Board members and members of the public pressed for clarity on how non-donors would be able to provide input and asked whether the study would duplicate ongoing village and Army Corps technical efforts. Administrators said the Army Corps work is on a much longer timeline (publicly discussed as multiyear, with major projects extending decades) and that the district study is intended to seek immediate, property-specific solutions. The conversation included environmental concerns over artificial turf and requests that grass, hybrid surfaces or alternative non-crumb-rubber materials be seriously considered.
Separately, the superintendent outlined a budget proposal to discontinue the district's single active-duty SRO and instead pay for two Class 3 retired officers, estimating the district's contribution would rise roughly $20,000 over its current $100,000 share. He said training, equipment and other incidentals would remain the police department's responsibility and stressed that Class 3 officers operate with the same training and safety requirements as active officers. "Being retired, they have much more experience, and we don't have to pay their benefits because they're in the state pension system," he said.
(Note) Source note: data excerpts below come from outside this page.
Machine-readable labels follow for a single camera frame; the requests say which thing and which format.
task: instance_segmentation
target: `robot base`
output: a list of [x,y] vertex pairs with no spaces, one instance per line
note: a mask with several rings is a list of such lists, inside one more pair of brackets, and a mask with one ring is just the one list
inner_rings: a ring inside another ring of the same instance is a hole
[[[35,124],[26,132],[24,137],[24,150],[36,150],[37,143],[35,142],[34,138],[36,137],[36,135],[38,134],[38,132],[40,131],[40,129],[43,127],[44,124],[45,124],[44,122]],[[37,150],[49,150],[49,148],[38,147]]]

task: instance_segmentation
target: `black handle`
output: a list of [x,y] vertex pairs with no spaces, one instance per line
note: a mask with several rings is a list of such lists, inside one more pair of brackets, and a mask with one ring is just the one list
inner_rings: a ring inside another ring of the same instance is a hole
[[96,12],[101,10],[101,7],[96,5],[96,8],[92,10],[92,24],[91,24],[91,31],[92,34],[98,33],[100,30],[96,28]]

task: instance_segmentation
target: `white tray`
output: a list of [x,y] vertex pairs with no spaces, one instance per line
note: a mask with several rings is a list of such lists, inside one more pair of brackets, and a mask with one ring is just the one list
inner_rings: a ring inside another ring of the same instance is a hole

Board members asked whether the Class 3 officers would be armed and have vehicles; administrators said yes, those arrangements would be managed by the police department. Trustees also asked about state and federal grant availability for security costs; staff said the district receives a modest school security allocation as part of state aid but did not identify ongoing grant programs for this specific purpose.
Several public commenters asked whether the village had requested field-utilization data for a state DEP submission. The superintendent said much of the district's field scheduling is managed by the athletic department and agreed to investigate whether the district had provided the village with the requested utilization figures.
No formal vote on the feasibility study scope or the SRO staffing proposal occurred during the meeting; board members discussed next steps and agreed to follow the facilities committee and upcoming field committee meetings for further coordination.